Datenaffäre in Berlin: Polizei späht Liebig-Nachbarn aus
Die Polizei hat tagelang die Häuser rund ums Ex-Alternativhaus Liebigstraße 14 überwacht - mittels einer in einer Grundschule versteckter Kameras. Bezirkspolitiker sind empört.
Dass die einst besetzte "Liebig 14" im Friedrichshain weiter im Visier von Linken und Polizei ist, war bekannt. Zuletzt aber hatten die Beamten einen besonderen Blick für das im Februar geräumte Haus: Sie überwachten tagelang mit versteckten Kameras umliegende Häuser - von einer öffentlichen Grundschule aus. Bis die taz nachhakte.
"Rein zufällig" habe man am Montag vier Kameras und einen Scheinwerfer in den Dachfenstern der benachbarten Justus-von-Liebig Grundschule entdeckt, erzählt ein Bewohner der Rigaer 94, eines alternativen Hausprojekts. Diese seien auf die Dächer des eigenen wie des Nachbarhauses gerichtet gewesen, "eindeutig" aber auch auf Wohnungen in den oberen Etagen. "Keine Ahnung, wie lange die Kameras da schon waren", so der Mann. Es sei "inakzeptabel", derart die Privatsphäre zu verletzen. "Hier werden alternative Lebensweisen mal wieder unter Generalverdacht gestellt."
Nach der Räumung der "Liebig 14" hatte es wiederholt Anschläge auf das Haus gegeben, das momentan grundsaniert wird. Steine und Farbflaschen flogen. Im Mai deckten Unbekannte Teile des Dachs ab, verwüsteten den Dachstuhl, sägten Balken an und beschädigten Heizungsrohre. Vor vier Wochen wurde auf dem Dach sogar Feuer gelegt.

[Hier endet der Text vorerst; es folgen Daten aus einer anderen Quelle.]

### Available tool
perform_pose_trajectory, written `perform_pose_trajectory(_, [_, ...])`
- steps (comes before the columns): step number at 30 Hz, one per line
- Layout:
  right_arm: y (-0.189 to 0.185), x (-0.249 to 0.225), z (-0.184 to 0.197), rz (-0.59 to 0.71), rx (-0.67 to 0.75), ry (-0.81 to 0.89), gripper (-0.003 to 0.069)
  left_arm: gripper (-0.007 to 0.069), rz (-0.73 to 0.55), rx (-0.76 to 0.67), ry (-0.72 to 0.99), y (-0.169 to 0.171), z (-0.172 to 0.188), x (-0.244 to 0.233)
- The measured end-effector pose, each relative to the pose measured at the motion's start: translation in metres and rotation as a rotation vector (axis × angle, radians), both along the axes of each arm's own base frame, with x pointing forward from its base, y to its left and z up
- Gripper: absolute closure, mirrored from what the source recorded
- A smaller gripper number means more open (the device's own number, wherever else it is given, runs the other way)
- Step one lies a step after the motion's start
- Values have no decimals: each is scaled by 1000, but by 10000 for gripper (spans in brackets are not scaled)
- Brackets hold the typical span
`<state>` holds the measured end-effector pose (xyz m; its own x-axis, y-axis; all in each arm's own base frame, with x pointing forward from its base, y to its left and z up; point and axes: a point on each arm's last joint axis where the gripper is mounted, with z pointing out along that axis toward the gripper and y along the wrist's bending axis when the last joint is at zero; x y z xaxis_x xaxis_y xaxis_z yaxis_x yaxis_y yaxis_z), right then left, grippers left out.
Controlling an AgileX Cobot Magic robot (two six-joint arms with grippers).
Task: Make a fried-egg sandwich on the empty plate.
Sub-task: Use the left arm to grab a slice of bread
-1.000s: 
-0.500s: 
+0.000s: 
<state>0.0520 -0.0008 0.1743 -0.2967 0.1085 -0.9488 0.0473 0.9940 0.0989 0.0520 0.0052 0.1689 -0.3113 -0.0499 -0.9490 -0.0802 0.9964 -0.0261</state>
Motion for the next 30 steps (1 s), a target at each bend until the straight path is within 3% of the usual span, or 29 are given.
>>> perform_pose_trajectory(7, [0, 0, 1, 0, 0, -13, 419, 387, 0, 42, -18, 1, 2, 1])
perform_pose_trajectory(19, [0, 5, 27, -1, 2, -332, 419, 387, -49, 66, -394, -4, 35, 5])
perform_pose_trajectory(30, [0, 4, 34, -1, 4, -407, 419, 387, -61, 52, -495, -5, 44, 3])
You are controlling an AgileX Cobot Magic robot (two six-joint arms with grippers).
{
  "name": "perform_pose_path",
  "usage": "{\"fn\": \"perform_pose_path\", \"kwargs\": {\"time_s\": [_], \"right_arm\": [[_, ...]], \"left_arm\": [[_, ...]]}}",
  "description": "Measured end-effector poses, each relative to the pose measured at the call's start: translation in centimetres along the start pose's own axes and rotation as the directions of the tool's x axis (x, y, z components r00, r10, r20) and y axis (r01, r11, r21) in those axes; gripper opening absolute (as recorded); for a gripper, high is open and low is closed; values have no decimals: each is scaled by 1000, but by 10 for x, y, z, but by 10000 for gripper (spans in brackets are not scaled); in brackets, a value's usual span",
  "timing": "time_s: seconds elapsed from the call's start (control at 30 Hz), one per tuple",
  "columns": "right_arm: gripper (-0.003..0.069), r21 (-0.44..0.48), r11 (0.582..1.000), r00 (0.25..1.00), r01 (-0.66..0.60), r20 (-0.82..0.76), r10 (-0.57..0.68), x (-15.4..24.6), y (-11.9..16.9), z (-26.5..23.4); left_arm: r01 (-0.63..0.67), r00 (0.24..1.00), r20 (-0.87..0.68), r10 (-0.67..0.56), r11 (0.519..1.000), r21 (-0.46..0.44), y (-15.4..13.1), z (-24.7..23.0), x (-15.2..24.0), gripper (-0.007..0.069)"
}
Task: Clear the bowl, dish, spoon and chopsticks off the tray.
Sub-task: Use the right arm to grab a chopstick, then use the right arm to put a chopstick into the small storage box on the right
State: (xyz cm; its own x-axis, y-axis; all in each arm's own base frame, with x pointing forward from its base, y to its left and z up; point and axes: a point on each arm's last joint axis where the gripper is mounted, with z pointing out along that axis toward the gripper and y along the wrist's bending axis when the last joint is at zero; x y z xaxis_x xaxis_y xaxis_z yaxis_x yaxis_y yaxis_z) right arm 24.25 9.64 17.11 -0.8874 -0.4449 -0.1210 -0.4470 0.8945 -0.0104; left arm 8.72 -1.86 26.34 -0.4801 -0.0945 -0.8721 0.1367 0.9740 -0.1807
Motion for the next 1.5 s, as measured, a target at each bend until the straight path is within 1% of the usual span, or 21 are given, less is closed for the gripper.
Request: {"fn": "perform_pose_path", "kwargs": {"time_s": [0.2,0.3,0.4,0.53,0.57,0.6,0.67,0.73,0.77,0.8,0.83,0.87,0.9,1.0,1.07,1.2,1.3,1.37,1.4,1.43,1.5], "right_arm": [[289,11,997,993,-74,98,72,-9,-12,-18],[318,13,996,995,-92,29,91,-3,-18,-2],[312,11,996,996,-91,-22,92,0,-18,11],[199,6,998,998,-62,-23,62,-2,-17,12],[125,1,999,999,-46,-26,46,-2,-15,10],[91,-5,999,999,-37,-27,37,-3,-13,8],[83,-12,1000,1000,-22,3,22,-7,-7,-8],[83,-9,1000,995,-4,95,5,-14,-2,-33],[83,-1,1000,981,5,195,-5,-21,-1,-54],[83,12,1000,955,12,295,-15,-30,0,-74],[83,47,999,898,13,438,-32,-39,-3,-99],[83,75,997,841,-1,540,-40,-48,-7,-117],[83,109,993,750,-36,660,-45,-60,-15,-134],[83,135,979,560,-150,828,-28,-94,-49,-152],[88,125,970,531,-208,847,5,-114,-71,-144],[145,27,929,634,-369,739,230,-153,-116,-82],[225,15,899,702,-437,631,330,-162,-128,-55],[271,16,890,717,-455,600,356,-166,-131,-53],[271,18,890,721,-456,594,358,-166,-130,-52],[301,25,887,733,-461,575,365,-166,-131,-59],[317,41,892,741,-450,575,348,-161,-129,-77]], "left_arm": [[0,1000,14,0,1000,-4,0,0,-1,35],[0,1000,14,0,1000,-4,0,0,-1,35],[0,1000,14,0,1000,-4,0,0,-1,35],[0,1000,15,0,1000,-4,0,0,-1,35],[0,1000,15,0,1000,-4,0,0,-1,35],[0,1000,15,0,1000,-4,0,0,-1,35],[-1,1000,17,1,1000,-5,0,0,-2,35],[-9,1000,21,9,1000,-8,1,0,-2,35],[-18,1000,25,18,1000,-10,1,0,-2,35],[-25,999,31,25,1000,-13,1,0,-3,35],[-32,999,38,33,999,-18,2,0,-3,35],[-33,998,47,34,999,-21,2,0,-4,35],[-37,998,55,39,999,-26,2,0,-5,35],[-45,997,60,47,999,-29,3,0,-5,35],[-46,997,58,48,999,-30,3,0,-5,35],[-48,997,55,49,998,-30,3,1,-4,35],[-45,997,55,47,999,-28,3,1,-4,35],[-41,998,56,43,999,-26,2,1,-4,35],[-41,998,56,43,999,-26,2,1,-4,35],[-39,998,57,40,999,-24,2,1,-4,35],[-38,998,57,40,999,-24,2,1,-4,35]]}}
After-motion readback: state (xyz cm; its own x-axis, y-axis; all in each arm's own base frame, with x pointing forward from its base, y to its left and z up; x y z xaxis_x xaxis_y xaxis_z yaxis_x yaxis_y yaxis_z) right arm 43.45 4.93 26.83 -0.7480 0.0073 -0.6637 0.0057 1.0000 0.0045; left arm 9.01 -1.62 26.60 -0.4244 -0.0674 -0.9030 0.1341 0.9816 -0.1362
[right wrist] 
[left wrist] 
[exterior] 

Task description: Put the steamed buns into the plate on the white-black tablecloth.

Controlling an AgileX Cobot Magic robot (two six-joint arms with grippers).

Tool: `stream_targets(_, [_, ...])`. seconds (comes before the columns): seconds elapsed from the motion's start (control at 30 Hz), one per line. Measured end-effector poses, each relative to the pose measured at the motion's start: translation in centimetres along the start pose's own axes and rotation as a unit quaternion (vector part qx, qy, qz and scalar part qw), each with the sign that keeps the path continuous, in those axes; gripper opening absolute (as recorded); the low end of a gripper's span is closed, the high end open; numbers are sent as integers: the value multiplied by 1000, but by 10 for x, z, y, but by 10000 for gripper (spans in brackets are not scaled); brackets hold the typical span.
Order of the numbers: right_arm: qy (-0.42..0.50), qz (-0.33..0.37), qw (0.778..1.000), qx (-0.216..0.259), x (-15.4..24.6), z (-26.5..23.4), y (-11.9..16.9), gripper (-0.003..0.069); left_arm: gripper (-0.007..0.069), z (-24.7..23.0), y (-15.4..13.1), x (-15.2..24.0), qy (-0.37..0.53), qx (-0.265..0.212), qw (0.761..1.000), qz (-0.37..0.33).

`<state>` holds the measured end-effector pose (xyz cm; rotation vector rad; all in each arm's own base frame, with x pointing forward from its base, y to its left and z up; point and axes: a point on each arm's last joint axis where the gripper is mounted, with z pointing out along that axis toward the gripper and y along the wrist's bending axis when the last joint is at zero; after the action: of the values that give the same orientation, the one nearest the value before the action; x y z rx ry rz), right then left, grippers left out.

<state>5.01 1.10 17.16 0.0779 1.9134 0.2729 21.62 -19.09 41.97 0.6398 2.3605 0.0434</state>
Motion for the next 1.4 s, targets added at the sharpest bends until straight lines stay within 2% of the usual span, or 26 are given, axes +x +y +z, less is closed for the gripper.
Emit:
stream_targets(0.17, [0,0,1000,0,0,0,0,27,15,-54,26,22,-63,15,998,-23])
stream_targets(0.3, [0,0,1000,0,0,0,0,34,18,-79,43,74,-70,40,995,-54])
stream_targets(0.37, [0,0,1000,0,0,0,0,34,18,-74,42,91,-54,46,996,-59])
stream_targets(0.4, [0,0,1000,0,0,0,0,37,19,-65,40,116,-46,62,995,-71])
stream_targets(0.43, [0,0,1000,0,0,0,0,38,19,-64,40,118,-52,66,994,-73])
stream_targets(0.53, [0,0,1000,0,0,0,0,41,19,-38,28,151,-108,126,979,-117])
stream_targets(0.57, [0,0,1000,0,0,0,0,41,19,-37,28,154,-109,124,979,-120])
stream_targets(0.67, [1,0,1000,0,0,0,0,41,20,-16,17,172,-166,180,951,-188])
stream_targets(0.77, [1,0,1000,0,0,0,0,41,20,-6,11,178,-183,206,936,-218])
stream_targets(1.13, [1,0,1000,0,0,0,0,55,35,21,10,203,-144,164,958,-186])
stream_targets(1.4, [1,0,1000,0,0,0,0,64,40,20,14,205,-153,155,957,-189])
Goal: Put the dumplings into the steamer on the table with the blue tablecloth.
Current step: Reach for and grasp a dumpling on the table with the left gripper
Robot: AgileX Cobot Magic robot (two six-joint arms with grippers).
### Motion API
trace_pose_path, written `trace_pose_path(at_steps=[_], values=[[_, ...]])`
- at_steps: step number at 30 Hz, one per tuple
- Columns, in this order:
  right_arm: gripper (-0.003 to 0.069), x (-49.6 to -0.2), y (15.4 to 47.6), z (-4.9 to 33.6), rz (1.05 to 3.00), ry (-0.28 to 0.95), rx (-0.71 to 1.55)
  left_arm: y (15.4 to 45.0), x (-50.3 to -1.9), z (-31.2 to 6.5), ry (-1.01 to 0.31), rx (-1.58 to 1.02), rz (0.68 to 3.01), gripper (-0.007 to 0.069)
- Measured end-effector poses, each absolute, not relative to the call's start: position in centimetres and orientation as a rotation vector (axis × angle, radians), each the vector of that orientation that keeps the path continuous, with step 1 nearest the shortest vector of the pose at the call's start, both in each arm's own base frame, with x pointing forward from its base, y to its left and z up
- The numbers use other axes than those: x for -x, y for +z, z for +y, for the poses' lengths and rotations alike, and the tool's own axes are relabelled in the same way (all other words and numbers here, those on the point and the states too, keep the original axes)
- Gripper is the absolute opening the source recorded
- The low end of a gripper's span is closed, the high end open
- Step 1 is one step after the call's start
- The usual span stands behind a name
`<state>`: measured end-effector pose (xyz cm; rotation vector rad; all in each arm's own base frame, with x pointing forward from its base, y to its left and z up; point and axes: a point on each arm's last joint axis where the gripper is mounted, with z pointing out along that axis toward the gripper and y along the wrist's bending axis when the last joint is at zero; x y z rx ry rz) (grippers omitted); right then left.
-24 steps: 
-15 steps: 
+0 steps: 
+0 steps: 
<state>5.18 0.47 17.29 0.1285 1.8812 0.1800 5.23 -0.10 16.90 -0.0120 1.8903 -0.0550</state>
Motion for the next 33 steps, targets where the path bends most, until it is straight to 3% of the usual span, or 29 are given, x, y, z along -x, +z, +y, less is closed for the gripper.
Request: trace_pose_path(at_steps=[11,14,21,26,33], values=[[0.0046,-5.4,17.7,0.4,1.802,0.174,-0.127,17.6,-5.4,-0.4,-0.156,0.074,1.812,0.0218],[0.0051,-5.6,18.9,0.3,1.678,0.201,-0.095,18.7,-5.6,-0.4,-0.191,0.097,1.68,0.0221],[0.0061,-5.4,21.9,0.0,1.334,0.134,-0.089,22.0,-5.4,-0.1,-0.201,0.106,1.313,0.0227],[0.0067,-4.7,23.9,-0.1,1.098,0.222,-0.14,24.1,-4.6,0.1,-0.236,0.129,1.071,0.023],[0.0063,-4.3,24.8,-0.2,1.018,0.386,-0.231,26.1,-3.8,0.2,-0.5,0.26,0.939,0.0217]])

Daraufhin plante die Polizei die Überwachungsmaßnahme von der benachbarten Justus-von-Liebig Grundschule aus. Laut Mitarbeitern des Bezirksschulamts ist die Polizei an sie herangetreten. Der Installation der Kameras wurde zugestimmt - solange keine Schüler oder Lehrer gefilmt würden. Als die taz am Donnerstag bei der Polizei nachfragt, die Wende: Die Kameras verschwinden. "Am Freitag waren sie plötzlich nicht mehr zu sehen", so der Anwohner.
Die Polizei räumt die Videoüberwachung ein. "Nach einer Reihe von schweren Straftaten und weil weitere Straftaten zu befürchten waren, wurde der Einsatz angeordnet", so Sprecher Frank Millert. "Die Erfassung von Wohnbereichen war ausgeschlossen." Es befinde sich keine Polizeikamera mehr auf einem Gebäude in der Liebigstraße.
Im Bezirk herrscht dennoch Empörung. Bürgermeister Franz Schulz (Grüne) bezeichnet die Maßnahme als "datenschutzproblematische Überwachung des öffentlichen Raumes". Er sei darüber nicht informiert worden.
Auch Bildungsstadträtin Monika Herrmann (Grüne) verneint eine Kenntnis. "Offenbar wurde die Polizeianfrage nicht bis zu mir durchgereicht." Dies aber wäre notwendig gewesen. "Natürlich ist der Fall ein Politikum. Die politische Leitung des Bezirks hätte von der Polizei informiert werden müssen." Auch wenn die Brandstiftungen an der Liebig 14 nicht zu rechtfertigen seien, dürfe man "nicht einfach so Kameras im öffentlichen Raum installieren".
Die Schule war wegen der Ferien nicht für eine Stellungnahme zu erreichen. Grünen-Abgeordnete Canan Bayram, Elternvertreterin an der Schule, bezeichnete die Vorgänge als "ungeheuerlichen Umgang mit unserer Schule" und "unerhörten Eingriff in Persönlichkeitsrechte". Sie werde bei Polizei und Innenverwaltung auf "volle Aufklärung drängen".
Auch in der Rigaer 94 sind noch Fragen offen. "Einfach abbauen reicht nicht", so der Bewohner. "Wir wollen wissen, was da wirklich auf Band ist."